Purpose: MYCN amplification in neuroblastoma tumor cells is manifested primarily as double minutes (dmins), whereas in cell lines it often appears in the form of homogeneously staining regions (HSR), suggesting that HSRs are associated with a more aggressive tumor phenotype and worse clinical outcome. The aim of this study was to determine whether children with neuroblastoma in which MYCN oncogene amplification is manifested as HSRs at diagnosis have a worse prognosis than those whose tumors exhibit dmins.

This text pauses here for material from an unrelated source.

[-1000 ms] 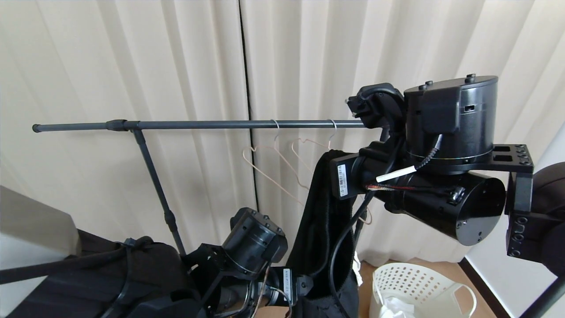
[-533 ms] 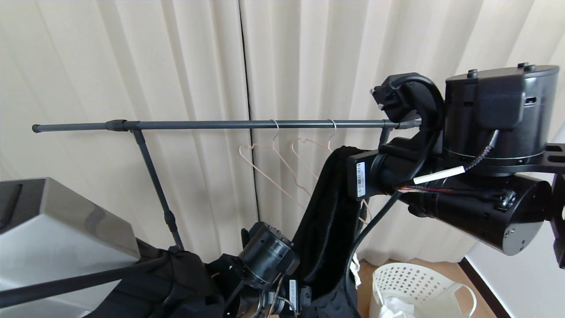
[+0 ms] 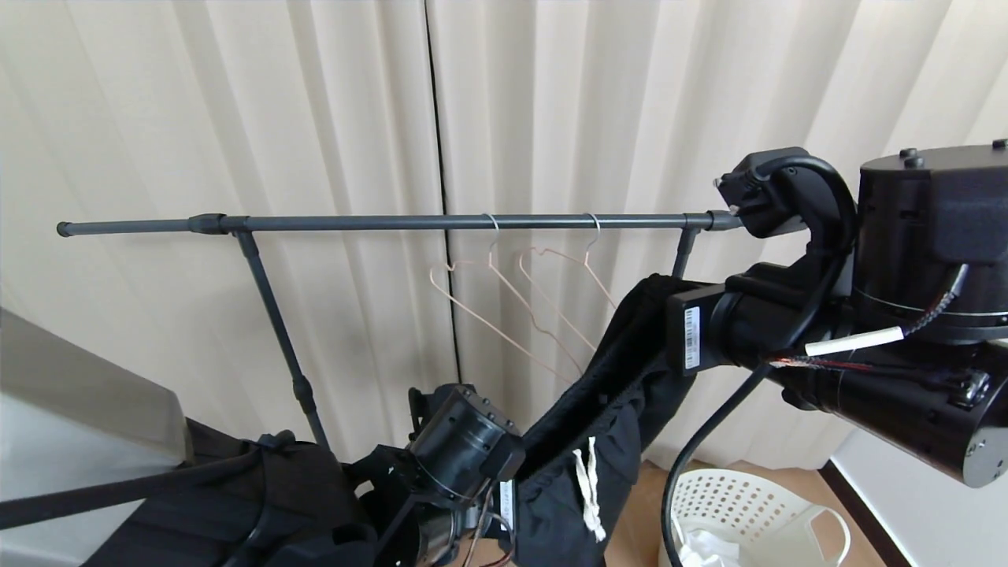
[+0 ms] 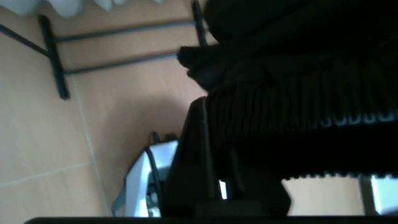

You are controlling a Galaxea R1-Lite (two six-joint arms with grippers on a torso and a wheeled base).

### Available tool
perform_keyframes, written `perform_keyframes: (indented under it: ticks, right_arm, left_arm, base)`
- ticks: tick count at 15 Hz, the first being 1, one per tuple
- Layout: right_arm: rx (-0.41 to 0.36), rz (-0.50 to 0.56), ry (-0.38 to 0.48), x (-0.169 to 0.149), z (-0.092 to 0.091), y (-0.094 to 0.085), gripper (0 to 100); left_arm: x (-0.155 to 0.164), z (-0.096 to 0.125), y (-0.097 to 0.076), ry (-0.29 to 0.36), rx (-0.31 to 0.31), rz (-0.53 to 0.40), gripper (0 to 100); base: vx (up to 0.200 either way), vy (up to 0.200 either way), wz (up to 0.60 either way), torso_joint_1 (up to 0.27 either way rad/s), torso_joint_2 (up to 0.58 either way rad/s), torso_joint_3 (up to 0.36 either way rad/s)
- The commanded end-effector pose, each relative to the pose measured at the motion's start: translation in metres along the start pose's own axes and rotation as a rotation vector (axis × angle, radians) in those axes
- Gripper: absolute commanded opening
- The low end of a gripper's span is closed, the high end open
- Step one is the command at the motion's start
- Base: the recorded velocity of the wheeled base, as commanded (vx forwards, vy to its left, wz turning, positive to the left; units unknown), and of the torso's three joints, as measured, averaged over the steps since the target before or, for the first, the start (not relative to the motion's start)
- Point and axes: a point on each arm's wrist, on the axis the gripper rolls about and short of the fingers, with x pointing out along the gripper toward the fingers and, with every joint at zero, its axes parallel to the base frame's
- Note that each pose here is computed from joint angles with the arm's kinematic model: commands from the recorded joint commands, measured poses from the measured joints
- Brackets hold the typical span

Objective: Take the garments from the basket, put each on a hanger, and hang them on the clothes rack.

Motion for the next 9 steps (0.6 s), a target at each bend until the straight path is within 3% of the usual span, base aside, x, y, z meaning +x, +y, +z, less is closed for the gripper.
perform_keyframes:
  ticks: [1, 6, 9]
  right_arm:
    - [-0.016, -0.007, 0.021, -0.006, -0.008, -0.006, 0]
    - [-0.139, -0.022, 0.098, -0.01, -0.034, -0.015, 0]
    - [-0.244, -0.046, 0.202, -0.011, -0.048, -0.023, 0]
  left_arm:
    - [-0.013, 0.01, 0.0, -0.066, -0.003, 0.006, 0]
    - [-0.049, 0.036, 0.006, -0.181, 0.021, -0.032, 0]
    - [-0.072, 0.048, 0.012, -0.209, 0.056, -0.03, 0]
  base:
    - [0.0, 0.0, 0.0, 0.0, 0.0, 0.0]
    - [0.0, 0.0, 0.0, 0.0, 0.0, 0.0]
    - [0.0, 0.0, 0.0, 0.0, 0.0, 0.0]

Experimental Design: A retrospective analysis of primary neuroblastomas analyzed for MYCN amplification by the Children's Oncology Group between 1993 and 2004 was done. Tumors with MYCN amplification were defined as having dmins, HSRs, or both (dmins + HSRs), and associations with currently used risk group stratification variables and patient outcome were assessed.
Results: Of the 4,102 tumor samples analyzed, 800 (19.5%) had MYCN amplification. Among the 677 tumors for which the pattern of amplification was known, 629 (92.9%) had dmins, 40 (5.9%) had HSRs, and 8 (0.1%) had dmins + HSRs. Although MYCN amplification is associated with older age, higher stage, and unfavorable histology, whether the amplification occurred as dmins or HSRs did not significantly affect these risk factors. There were no differences in the event-free survival (EFS) or overall survival in patients with MYCN amplification manifested as either dmins or HSRs (5-year EFS, 35 ± 3% versus 38 ± 15%; P = 0.59). Although the eight patients with dmins + HSRs fared worse than either of the individual subgroups (EFS, 18 ± 16% versus 35 ± 3% for dmins and 38 ± 15% for HSRs), these differences were not significant.
Conclusions: MYCN amplification in any form (HSRs or dmins) is associated with a poor outcome.